* [YOUR ASSIGNMENT]: Copy each line of the data below with the word "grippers".

** Opening DATA EXTRACT block **

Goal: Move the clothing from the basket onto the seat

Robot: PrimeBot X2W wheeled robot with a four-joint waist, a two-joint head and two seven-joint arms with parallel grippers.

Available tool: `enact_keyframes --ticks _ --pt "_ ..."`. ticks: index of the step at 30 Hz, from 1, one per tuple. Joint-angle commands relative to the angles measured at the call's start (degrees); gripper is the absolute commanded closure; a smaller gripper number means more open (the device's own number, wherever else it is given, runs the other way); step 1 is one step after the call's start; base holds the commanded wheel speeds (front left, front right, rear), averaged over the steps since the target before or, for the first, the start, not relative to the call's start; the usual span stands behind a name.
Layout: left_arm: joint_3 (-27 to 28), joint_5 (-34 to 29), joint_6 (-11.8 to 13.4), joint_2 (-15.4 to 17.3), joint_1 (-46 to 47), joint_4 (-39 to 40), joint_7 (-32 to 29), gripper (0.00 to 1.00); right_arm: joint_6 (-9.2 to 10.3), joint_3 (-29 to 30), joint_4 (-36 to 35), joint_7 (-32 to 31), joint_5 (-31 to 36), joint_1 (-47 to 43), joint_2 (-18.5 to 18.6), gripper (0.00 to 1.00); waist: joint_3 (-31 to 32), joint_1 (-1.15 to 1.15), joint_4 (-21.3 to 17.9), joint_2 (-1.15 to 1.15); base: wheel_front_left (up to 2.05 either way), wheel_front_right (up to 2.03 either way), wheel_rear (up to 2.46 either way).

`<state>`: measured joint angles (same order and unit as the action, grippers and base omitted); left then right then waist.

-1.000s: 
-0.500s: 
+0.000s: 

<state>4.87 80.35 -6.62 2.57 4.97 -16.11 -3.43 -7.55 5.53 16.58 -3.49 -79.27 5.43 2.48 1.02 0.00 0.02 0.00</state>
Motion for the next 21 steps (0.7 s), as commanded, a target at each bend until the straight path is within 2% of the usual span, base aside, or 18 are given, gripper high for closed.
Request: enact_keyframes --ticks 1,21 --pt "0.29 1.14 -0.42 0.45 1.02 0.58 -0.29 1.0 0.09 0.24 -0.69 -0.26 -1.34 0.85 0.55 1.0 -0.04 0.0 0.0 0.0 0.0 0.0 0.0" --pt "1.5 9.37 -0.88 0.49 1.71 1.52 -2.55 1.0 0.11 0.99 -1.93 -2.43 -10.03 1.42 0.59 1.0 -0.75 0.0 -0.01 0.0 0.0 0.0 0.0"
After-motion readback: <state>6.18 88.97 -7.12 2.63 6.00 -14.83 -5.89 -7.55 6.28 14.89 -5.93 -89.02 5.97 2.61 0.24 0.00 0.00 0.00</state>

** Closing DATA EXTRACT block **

* [TASK RESPONSE]:
Robot: PrimeBot X2W wheeled robot with a four-joint waist, a two-joint head and two seven-joint arms with parallel grippers.
`<state>`: measured joint angles (same order and unit as the action, grippers and base omitted); left then right then waist.

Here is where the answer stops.